「来る時が来た」静岡からJ1が消えた…清水&磐田OB、代表選手が考える“王国再建”へいま、手を付けなればいけないこと

わたしたちの自慢だった「サッカー王国」という看板をおろさなければならないのでしょうか。明治安田生命J1リーグ最終節、清水エスパルスが北海道コンサドーレ札幌に3‐4で敗れ、ジュビロ磐田に続いてJ2降格。ついにJ1から静岡県勢が姿を消すことになりました。

この事実は一体、どれほどのことなのか。Jリーグが始まる前、1980年にジュビロ磐田の前身、ヤマハ発動機が日本リーグ1部に昇格して以降、43年間、静岡のチームが日本のトップカテゴリーに常に名を連ね続けました。しかし、今回の同時降格によって、Jリーグ発足30周年の来年静岡のチームはいません。この結果以上に、静岡のサッカーはいま、深刻な問題を抱えているといえます。

エスパルス、そしてジュビロのOB松原良香さんは、“悪夢”ともいえるダブル降格を冷静に受け止めます。

<サッカー解説者 松原良香さん>

「来る時が来たなと思う。これは決してエスパルスやジュビロだけではなく、静岡サッカーの歩み、育成や普及を含めて、積もり積もったものが今の状況だと思う」

先日、発表されたワールドカップカタール大会の日本代表メンバー、静岡県出身選手はわずか1人だと騒がれましたが、もっと深刻なデータがあります。Jリーグが始まった1993シーズンの開幕戦、先発出場した2割近くが静岡県勢選手でしたが、今年2022シーズンの開幕戦はわずか5%。静岡の選手が脚光を浴びる機会は減り続けています。この現状を打開するため、松原さんが提唱するのは。

<松原良香さん>

「ひと言でジュビロのサッカーは?、エスパルスのサッカーは?と聞かれても、誰も答えられない。まず、定義をしっかり作ることが最も大事。定義がなければ、何をもって良い選手なのかも判断できない。ではどうやってやるのか?教えるのは指導者。よい指導者を伸ばすために、決める側(フロント)が大事。ここをしっかりと耕すことからやっていく。コツコツコツコツと。何があろうともコツコツやること。土を入れ替えたり、肥料をやる、そういう時期だと思います」

11月7日、SBS・静岡新聞に今シーズンの報告に訪れたのは、清水エスパルスの権田修一キャプテンです。

<権田修一選手>

「静岡というサッカーどころでJ2降格してしまったことを申し訳なく思っている」

代表キーパーが肌で感じる静岡サッカーとは?明るい未来のために何が必要なのか、松原さんがズバリ聞きました。

<松原さん>

「いままでのエスパルスが、静岡サッカーの歴史の積み重ねが(J2降格という形で)表れたと感じた」

<権田選手>

「皆さんが作ってくださった歴史は間違いなく、『サッカー王国』という言葉が静岡にはぴったりだと思う。
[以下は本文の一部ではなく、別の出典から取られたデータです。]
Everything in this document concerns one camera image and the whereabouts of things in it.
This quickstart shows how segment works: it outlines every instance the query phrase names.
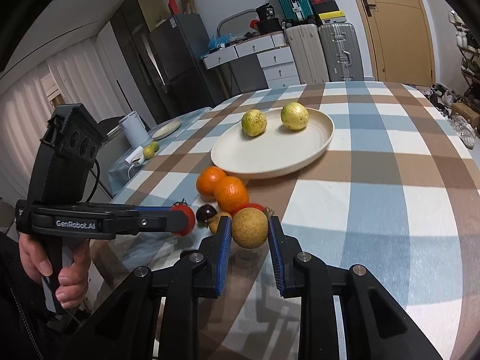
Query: orange
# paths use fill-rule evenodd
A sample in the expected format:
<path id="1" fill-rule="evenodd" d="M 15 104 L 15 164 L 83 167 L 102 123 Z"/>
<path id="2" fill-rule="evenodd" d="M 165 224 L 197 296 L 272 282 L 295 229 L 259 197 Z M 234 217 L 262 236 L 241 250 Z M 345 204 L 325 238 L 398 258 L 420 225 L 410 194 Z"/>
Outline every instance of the orange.
<path id="1" fill-rule="evenodd" d="M 216 166 L 209 166 L 197 178 L 197 191 L 200 195 L 213 198 L 215 185 L 227 174 Z"/>
<path id="2" fill-rule="evenodd" d="M 250 201 L 242 181 L 234 176 L 227 176 L 220 180 L 215 185 L 214 195 L 220 209 L 230 214 L 239 205 Z"/>

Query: hand
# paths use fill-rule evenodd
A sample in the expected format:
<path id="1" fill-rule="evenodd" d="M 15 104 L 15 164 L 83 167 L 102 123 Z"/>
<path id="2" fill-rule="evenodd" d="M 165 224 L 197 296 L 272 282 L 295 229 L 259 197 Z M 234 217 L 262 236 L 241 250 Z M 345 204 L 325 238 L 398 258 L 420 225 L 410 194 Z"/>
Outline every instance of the hand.
<path id="1" fill-rule="evenodd" d="M 42 245 L 31 235 L 20 233 L 20 260 L 29 278 L 41 284 L 42 276 L 53 273 L 52 265 Z M 60 287 L 55 295 L 64 309 L 78 306 L 88 289 L 90 268 L 90 247 L 88 240 L 82 242 L 73 252 L 73 263 L 58 274 Z"/>

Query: camera lens
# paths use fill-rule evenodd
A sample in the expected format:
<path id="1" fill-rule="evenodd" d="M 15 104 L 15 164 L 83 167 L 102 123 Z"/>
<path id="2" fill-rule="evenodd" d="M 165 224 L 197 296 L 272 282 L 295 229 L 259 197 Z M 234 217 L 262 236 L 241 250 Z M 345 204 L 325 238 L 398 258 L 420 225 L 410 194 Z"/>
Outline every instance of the camera lens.
<path id="1" fill-rule="evenodd" d="M 88 139 L 88 137 L 85 137 L 83 138 L 82 145 L 80 146 L 80 155 L 82 157 L 84 157 L 85 154 L 87 154 L 88 146 L 90 146 L 90 140 Z"/>
<path id="2" fill-rule="evenodd" d="M 80 138 L 80 133 L 75 130 L 70 137 L 70 149 L 73 149 L 78 144 L 78 139 Z"/>
<path id="3" fill-rule="evenodd" d="M 90 150 L 90 159 L 93 160 L 93 157 L 95 157 L 95 154 L 97 154 L 97 147 L 94 146 L 92 147 L 92 150 Z"/>

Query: gray suitcase
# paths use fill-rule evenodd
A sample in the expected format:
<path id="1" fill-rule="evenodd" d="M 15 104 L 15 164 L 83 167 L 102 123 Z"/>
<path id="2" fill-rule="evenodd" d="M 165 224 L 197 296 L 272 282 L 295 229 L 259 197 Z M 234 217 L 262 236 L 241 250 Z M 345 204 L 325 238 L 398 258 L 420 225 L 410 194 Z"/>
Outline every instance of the gray suitcase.
<path id="1" fill-rule="evenodd" d="M 317 26 L 304 24 L 287 28 L 285 35 L 297 66 L 300 82 L 302 84 L 327 83 L 328 70 Z"/>
<path id="2" fill-rule="evenodd" d="M 318 32 L 330 81 L 364 81 L 362 57 L 353 25 L 324 24 Z"/>

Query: white oval plate
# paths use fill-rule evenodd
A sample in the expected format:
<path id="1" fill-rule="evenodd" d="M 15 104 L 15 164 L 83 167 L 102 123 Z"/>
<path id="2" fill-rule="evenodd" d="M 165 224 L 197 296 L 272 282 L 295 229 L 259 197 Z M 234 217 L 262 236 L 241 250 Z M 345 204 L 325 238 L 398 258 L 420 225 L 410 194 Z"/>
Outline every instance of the white oval plate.
<path id="1" fill-rule="evenodd" d="M 155 133 L 152 135 L 152 138 L 153 140 L 160 140 L 162 138 L 165 138 L 172 132 L 178 130 L 181 125 L 182 121 L 180 119 L 174 119 L 170 123 L 167 123 L 165 126 L 155 131 Z"/>
<path id="2" fill-rule="evenodd" d="M 333 120 L 321 111 L 307 108 L 309 122 L 301 131 L 282 124 L 281 108 L 265 112 L 267 130 L 251 138 L 242 124 L 225 131 L 212 148 L 213 163 L 227 173 L 247 179 L 269 179 L 287 175 L 311 164 L 333 138 Z"/>
こんなに(サッカーのことを)ニュースで取り上げてもらえて、サッカー選手のことを気づく街はない。“サッカーどころ”という文化は(静岡には)間違いなく根付いている。ただ、それは大先輩方が作った歴史の中での『サッカー王国』であって、(現役選手の)僕らが何かをしたわけではなく、『サッカー王国』と呼ばれていた時代の方々が作ってくれたものという感覚を1回持たないといけない。今、エスパルスに関わっている選手、スタッフが『サッカー王国を作るんだ、新たなサッカー王国・静岡を作るんだ』という気持ちでやらないといけない」

一方、ジュビロ磐田は11月6日、渋谷洋樹監督の退任を発表しました。来シーズンに向けた厳しい戦いは、すでに始まってます。エスパルス、ジュビロともにJ1に復帰し、さらに定着し、“新たな時代”を作るためには、両クラブが長期的ビジョンを再構築することは急務です。

さらに、「静岡のサッカーとは、いったい何なのか」、真摯に検証、考える時期にも来たといえます。大きな痛みを伴うことかもしれませんが、わたしたちが胸を張って、「静岡はサッカー王国だ」と言える日が再び訪れることを信じて、突き進むしかありません。